8) Dr. Richard Lu at Cincinnati Children’s Hospital Medical Center is conducting research to advance the treatment of medulloblastoma, the most common type of childhood brain tumor.  Medulloblastoma requires treatment with surgery, radiation therapy, and often chemotherapy.  Frequently, the tumor recurs or the treatment causes long term effects (due to the impact of intensive treatment on a young child’s growing brain). Dr. Lu is investigating the use of proton therapy (pencil beam scanning that allows for precise treatment while sparing healthy surrounding tissues).  Specifically, FLASH proton therapy would deliver a very precise high dose rate, with the goal of minimizing side effects while improving treatment outcomes.  In addition, he will evaluate the effectiveness of adding radiation-sensitive immunotherapy, to enhance treatment effect for medulloblastoma.  This preclinical work will hopefully soon lead to clinical trials. 

9) Dr. Erin Butler at UT Southwestern Medical Center and Children’s Health Cancer and Blood Disorders in Dallas, Texas is researching improved treatments for patients with rhabdomyosarcoma, the most common type of soft tissue sarcoma in pediatric patients.  In order to improve treatment failure and relapse, newer targeted drugs are needed.  One such new drug will inhibit a specific sarcoma protein found in a common type of rhabdomyosarcoma, and hopefully inhibit tumor growth first in laboratory studies.  Combined with chemotherapy, an enhanced effect is likely to improve the tumor response, leading to improved outcomes for young patients once this investigation reaches clinical trials.

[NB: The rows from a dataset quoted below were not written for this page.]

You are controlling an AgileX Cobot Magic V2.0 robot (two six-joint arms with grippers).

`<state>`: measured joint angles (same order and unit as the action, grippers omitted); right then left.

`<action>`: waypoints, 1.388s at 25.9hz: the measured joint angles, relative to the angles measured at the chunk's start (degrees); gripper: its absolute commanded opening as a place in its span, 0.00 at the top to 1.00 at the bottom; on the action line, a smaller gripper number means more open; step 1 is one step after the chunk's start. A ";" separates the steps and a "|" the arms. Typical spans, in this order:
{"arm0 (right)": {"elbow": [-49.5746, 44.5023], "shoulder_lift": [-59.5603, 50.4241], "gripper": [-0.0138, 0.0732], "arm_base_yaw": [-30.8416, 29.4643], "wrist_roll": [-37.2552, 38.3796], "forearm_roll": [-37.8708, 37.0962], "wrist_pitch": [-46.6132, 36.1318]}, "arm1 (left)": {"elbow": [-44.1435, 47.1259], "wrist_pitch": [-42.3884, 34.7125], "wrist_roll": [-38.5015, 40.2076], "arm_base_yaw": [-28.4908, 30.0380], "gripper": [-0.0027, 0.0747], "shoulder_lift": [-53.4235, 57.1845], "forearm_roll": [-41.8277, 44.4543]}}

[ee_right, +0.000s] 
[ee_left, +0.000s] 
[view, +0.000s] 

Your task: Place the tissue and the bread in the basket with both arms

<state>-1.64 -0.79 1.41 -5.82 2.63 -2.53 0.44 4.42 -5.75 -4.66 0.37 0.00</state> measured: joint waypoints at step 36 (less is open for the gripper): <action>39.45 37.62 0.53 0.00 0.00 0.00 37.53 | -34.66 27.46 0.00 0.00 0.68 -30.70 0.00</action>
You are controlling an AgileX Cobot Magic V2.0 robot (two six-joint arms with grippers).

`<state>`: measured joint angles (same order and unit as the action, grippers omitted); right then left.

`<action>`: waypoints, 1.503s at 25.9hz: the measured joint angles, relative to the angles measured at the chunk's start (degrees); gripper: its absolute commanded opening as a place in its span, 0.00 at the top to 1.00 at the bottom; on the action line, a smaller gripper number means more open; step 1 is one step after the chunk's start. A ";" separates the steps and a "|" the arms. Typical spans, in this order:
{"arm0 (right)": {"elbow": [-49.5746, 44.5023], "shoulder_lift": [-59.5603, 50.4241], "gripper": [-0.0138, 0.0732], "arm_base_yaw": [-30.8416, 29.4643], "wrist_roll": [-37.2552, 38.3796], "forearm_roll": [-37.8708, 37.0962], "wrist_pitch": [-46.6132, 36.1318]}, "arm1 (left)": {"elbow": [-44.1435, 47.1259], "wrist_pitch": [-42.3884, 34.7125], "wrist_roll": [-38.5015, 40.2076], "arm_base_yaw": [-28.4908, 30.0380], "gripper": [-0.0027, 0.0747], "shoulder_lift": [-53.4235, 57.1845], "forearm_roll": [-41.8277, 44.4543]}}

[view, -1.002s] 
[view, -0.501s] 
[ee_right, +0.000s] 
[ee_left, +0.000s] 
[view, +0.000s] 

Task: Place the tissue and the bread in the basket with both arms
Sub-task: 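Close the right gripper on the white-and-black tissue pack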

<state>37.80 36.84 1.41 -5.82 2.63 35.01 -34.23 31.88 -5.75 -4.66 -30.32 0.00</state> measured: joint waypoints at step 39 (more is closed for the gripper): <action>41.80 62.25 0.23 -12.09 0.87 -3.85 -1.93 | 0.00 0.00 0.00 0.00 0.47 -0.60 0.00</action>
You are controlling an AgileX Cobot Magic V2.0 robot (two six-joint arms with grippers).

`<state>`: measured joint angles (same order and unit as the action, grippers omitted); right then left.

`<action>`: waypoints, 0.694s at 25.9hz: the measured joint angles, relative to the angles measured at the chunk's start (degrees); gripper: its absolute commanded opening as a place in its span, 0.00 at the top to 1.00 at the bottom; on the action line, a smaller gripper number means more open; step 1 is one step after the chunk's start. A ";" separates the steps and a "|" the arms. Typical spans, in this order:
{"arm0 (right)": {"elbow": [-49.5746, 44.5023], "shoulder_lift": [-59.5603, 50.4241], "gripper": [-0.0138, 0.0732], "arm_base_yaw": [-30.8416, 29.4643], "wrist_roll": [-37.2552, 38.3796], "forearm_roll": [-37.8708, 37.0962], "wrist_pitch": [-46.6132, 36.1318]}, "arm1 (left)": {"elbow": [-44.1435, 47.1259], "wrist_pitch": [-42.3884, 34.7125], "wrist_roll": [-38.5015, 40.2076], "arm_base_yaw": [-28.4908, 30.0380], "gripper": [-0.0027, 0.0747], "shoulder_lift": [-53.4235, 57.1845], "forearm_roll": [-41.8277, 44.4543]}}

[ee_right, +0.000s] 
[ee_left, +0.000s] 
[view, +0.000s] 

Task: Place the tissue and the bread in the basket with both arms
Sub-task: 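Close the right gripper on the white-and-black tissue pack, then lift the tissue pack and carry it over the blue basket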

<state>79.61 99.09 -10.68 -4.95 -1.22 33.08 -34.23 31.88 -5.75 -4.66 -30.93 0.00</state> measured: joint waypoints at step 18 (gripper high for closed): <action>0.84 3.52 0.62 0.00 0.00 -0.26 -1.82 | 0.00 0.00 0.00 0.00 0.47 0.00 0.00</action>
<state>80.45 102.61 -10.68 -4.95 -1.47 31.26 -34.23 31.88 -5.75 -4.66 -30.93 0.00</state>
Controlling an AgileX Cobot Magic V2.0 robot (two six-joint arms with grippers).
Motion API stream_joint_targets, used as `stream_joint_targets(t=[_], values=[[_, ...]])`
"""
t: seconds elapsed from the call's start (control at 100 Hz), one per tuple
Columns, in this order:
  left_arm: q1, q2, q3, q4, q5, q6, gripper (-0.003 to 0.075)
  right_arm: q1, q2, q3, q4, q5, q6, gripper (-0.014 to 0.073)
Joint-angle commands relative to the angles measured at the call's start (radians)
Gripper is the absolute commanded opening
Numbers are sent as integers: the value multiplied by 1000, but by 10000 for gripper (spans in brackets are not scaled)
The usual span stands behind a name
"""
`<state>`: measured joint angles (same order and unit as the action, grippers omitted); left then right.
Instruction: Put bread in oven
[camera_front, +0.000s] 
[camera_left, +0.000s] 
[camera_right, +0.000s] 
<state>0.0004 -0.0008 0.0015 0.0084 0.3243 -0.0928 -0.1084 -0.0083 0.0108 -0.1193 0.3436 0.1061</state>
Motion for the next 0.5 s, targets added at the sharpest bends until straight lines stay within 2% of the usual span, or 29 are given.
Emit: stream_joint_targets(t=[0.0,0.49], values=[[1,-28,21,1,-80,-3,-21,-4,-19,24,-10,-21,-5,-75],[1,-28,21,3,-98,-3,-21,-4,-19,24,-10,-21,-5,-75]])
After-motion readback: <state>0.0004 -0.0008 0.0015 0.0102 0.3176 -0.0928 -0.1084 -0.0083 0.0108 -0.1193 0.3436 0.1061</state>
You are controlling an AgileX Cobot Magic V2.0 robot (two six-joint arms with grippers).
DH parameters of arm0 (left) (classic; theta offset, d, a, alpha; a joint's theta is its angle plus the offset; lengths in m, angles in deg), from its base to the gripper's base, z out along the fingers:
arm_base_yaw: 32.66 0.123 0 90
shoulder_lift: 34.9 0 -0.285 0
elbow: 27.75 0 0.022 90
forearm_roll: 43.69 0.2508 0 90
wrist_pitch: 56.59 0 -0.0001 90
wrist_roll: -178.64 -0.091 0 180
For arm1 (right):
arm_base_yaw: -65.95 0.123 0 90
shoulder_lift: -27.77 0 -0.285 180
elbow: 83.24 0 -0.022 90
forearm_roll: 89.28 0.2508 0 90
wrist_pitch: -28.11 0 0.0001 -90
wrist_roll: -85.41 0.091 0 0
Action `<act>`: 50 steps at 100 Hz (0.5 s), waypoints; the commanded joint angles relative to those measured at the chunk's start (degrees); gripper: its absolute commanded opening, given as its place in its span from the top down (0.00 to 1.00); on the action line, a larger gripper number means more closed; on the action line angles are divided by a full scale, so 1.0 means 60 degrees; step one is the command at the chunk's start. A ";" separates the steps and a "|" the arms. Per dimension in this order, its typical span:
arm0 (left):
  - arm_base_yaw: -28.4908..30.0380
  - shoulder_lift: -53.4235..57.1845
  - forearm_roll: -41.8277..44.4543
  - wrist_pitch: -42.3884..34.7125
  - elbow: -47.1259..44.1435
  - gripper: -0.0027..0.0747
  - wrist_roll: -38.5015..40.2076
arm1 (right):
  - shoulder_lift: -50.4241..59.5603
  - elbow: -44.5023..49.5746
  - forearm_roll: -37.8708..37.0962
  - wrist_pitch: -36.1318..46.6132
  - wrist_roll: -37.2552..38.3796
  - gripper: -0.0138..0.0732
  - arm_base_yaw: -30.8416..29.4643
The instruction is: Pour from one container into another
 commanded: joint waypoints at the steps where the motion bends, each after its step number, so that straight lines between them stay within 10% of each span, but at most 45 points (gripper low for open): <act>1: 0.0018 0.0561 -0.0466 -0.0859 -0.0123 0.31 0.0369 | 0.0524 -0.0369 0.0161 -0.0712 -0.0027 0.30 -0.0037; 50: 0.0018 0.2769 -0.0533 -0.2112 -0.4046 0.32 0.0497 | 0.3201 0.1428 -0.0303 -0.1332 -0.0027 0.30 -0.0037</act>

10) Dr. Meaghan Granger at Cook Children’s Hospital in Fort Worth, Texas is conducting clinical trials using Cellular Immunotherapy for several types of pediatric cancer, including leukemias and solid tumors.  In these ongoing studies, a specific type of T cell is removed from the patient, genetically reprogrammed to target cell surface markers on the cancer cells, and then returned back to the patient.  These chimeric antigen receptors (CAR T cells) then attack the cancer cells by way of recognizing the cell surface marker.  This therapy has been highly successful in many types of cancers and will hopefully continue to offer improved treatment outcomes in numerous types of aggressive pediatric tumors.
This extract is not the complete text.